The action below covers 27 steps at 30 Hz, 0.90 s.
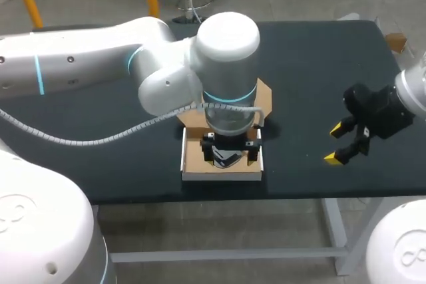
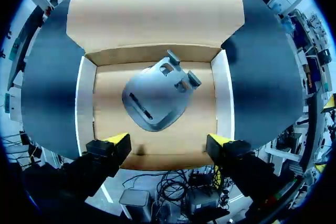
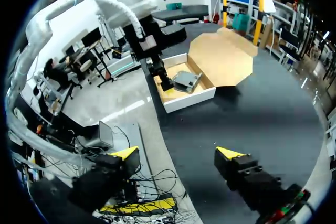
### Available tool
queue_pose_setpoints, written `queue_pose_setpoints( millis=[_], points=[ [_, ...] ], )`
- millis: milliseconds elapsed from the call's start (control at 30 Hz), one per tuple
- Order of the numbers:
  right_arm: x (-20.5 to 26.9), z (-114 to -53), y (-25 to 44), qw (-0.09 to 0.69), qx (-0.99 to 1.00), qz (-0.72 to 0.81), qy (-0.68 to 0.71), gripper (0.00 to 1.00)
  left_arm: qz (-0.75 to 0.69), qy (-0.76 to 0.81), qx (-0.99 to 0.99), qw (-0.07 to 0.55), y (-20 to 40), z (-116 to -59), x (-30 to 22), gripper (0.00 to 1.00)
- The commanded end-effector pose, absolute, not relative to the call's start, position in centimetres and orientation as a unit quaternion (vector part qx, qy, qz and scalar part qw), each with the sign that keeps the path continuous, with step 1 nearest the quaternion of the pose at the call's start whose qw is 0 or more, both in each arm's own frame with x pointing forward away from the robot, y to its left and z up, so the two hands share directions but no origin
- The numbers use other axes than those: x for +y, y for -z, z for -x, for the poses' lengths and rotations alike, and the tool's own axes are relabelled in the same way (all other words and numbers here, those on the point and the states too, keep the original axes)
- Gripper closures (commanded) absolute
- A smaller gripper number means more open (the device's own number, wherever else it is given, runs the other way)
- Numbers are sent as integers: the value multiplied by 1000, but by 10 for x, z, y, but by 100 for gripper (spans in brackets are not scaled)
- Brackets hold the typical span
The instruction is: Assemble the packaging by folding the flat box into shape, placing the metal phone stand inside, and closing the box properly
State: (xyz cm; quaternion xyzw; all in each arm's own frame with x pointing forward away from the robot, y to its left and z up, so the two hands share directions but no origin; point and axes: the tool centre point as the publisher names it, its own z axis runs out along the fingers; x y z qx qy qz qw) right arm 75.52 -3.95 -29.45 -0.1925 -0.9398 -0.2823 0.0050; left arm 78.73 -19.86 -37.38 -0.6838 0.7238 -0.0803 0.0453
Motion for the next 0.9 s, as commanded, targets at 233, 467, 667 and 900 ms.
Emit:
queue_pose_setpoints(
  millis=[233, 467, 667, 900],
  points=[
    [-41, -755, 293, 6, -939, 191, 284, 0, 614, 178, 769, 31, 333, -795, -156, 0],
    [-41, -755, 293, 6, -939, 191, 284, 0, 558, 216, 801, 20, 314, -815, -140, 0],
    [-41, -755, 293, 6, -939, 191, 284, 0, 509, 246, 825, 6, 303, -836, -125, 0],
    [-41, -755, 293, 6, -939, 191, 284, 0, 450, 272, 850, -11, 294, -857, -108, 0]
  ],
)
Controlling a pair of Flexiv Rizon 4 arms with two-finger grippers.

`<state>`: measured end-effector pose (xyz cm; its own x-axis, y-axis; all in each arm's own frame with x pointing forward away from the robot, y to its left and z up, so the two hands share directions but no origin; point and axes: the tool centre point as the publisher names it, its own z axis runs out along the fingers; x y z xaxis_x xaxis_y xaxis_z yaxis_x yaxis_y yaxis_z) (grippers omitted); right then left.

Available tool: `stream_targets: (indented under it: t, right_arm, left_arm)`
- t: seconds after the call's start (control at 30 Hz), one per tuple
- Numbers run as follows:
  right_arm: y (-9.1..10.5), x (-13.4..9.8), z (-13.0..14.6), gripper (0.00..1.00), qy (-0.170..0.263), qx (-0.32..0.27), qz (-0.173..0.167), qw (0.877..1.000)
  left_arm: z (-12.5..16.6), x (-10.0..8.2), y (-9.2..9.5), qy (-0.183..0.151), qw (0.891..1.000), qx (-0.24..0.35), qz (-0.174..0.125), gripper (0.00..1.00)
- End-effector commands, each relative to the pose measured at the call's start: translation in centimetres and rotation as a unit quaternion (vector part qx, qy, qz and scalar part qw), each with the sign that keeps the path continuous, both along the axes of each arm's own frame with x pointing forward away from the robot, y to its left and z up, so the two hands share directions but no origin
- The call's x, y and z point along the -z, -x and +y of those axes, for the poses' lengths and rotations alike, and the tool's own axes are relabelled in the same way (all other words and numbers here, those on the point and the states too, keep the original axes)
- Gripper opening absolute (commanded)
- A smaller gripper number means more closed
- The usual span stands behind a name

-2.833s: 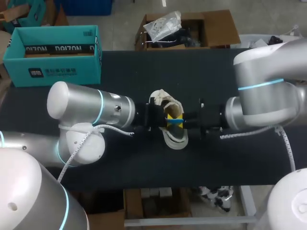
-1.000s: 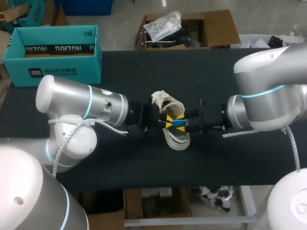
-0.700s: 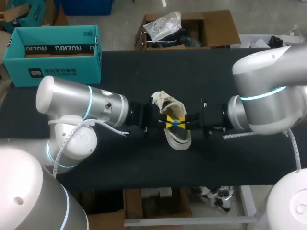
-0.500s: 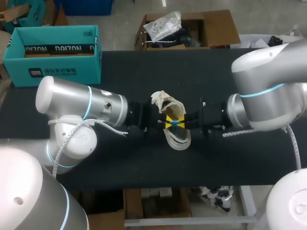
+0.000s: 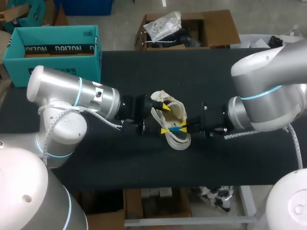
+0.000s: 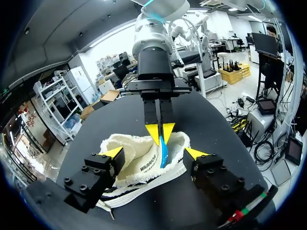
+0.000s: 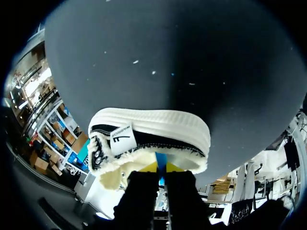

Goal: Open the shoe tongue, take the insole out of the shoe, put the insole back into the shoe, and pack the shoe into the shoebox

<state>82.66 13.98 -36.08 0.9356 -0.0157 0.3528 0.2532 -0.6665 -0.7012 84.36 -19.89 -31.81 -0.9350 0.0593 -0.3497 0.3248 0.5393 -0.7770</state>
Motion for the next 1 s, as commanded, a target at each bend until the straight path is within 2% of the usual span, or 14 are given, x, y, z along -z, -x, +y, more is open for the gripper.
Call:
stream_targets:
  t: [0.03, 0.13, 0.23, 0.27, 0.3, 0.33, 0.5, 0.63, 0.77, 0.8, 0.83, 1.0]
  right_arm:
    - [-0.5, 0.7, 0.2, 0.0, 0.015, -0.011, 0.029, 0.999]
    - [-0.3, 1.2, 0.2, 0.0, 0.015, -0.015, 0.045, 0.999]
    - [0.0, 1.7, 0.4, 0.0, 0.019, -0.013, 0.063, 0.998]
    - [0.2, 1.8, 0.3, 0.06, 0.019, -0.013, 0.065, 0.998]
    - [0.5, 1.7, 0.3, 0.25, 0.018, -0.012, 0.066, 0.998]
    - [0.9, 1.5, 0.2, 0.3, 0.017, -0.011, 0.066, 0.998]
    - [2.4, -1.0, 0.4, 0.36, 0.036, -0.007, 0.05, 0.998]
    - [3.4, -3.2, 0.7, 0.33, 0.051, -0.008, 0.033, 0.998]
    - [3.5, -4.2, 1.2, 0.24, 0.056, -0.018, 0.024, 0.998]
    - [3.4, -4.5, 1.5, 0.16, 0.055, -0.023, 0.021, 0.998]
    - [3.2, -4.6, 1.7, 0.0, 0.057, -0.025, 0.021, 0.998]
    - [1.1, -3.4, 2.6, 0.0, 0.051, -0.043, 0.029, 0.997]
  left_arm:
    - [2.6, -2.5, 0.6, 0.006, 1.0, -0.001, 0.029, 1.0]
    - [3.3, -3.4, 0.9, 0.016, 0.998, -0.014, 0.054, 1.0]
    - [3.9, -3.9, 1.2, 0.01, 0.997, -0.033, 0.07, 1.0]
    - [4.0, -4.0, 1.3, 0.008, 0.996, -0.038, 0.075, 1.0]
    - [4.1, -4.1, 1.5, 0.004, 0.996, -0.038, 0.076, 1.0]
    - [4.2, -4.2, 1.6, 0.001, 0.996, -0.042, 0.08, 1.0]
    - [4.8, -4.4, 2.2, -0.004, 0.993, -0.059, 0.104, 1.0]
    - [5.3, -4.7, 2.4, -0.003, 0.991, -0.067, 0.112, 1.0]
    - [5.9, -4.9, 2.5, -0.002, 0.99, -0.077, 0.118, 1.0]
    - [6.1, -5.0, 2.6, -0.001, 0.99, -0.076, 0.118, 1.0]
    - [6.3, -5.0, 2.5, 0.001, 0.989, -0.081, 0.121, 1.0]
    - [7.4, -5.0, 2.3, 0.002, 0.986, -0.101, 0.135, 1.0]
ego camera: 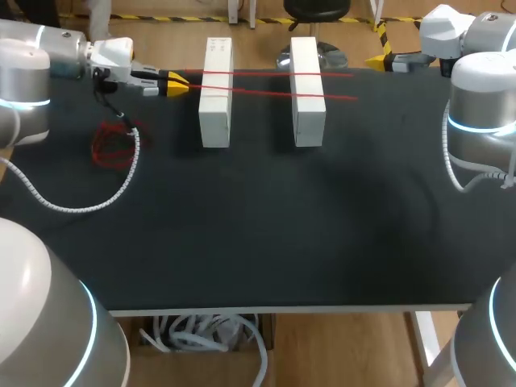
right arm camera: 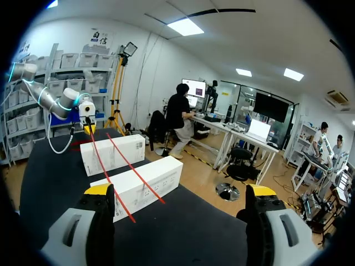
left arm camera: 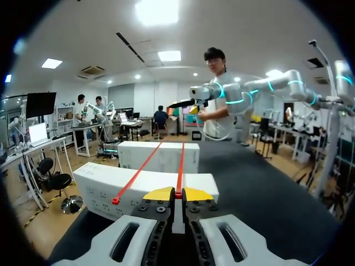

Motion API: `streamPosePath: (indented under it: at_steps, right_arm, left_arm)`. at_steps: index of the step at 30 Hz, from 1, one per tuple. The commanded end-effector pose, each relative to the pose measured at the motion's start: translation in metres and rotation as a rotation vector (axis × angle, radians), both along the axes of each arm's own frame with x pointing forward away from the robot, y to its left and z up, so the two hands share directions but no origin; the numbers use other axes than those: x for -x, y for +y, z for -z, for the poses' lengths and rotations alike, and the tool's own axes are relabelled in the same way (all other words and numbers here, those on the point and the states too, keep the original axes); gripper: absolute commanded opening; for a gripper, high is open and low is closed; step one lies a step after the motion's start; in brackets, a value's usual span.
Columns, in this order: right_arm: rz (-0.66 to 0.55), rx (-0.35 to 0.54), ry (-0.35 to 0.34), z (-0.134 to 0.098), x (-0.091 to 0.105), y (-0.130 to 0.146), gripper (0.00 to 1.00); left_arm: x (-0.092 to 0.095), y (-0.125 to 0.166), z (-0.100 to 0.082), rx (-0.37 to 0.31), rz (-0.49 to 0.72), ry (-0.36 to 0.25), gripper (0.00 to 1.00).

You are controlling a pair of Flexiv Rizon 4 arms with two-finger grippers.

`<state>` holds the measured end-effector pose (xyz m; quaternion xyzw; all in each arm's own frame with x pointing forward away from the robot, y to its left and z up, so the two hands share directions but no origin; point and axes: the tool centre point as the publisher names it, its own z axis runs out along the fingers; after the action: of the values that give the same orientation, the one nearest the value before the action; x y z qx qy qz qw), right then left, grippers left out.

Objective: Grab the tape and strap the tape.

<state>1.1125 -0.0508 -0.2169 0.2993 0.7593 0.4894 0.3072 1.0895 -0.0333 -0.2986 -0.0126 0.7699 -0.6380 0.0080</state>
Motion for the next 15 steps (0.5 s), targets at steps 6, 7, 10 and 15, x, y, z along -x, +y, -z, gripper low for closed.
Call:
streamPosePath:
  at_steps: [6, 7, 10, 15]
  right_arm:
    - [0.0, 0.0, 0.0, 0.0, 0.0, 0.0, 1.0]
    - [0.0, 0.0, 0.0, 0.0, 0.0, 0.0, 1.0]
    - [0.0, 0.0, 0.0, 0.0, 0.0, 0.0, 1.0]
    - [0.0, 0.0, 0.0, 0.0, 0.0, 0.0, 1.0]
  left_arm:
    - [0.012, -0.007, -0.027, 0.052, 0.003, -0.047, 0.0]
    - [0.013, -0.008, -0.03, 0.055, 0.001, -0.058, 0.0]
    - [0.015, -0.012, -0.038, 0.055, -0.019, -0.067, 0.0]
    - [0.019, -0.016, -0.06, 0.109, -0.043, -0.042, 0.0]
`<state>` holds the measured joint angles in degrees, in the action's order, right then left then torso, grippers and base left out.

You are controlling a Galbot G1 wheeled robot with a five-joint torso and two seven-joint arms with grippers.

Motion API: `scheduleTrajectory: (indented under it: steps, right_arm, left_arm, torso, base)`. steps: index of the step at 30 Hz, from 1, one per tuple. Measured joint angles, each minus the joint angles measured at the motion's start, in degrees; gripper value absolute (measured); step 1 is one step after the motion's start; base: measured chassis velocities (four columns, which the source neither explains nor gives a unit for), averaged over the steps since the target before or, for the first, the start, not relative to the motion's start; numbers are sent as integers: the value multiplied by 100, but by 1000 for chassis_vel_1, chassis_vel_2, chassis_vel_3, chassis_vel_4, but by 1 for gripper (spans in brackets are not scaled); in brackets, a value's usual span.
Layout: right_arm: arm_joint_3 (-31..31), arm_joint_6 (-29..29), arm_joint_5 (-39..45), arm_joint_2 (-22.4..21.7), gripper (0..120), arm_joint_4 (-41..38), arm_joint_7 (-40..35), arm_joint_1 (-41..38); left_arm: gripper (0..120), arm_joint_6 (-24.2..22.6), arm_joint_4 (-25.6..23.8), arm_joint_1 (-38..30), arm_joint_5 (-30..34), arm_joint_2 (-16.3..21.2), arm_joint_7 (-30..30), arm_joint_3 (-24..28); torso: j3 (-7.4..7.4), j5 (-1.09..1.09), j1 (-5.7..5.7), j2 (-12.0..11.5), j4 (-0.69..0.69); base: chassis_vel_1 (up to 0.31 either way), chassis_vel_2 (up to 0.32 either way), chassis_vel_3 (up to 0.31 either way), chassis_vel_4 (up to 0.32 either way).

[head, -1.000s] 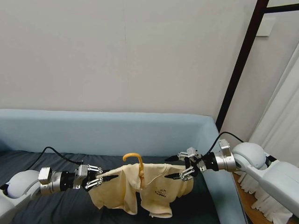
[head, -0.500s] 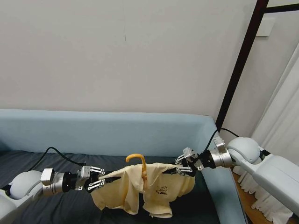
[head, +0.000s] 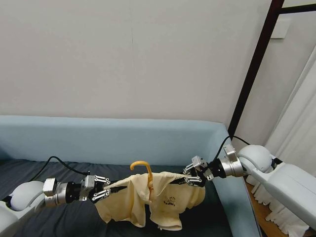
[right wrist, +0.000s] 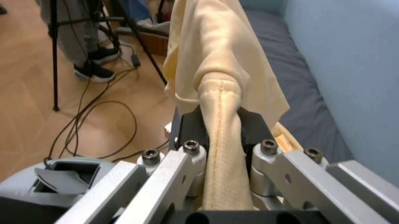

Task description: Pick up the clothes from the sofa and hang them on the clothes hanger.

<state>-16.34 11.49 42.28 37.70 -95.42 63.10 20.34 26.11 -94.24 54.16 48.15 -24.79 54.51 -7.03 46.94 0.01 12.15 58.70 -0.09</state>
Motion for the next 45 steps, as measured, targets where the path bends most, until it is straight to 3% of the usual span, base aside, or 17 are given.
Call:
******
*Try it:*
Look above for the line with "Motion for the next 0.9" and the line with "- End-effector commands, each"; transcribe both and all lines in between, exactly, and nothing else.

*Finished task:*
Motion for the next 0.9 s, as commanded, targets at 233, 467, 667 and 900 ms.
Emit:
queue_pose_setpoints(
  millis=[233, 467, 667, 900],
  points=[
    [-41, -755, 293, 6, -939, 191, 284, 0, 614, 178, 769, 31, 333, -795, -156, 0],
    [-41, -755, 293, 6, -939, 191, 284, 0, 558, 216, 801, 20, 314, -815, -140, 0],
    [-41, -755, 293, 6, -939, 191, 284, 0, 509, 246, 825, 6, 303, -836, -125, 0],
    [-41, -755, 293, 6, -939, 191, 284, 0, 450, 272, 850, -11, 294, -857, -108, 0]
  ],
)
Controlling a pair of Flexiv Rizon 4 arms with two-finger grippers.

`<state>`: measured end-effector pose (xyz cm; its own x-axis, y-axis; all in each arm's own frame with x pointing forward away from the robot, y to its left and z up, so the two hands share directions but no origin; point and axes: the tool centre point as the publisher names it, its own z axis runs out along the fingers; x y z xaxis_x xaxis_y xaxis_z yaxis_x yaxis_y yaxis_z) (grippers omitted); right then left.

Available tool: `stream_targets: (indented under it: t, right_arm, left_arm)`
- t: seconds after the call's start (control at 30 Hz), one per tuple
- Numbers run as follows:
  right_arm: y (-9.1..10.5), x (-13.4..9.8), z (-13.0..14.6), gripper (0.00..1.00), qy (-0.170..0.263), qx (-0.32..0.27), qz (-0.173..0.167), qw (0.877..1.000)
  left_arm: z (-12.5..16.6), x (-10.0..8.2), y (-9.2..9.5), qy (-0.183..0.151), qw (0.891..1.000), qx (-0.24..0.35), qz (-0.174..0.125), gripper (0.00..1.00)
- End-effector commands, each relative to the pose measured at the call's start: translation in centimetres and rotation as a unit quaternion (vector part qx, qy, qz and scalar part qw), each with the sign that keeps the path continuous, both along the axes of each arm's own frame with x pointing forward away from the robot, y to its left and z up, so the two hands share directions but no origin

This response is done.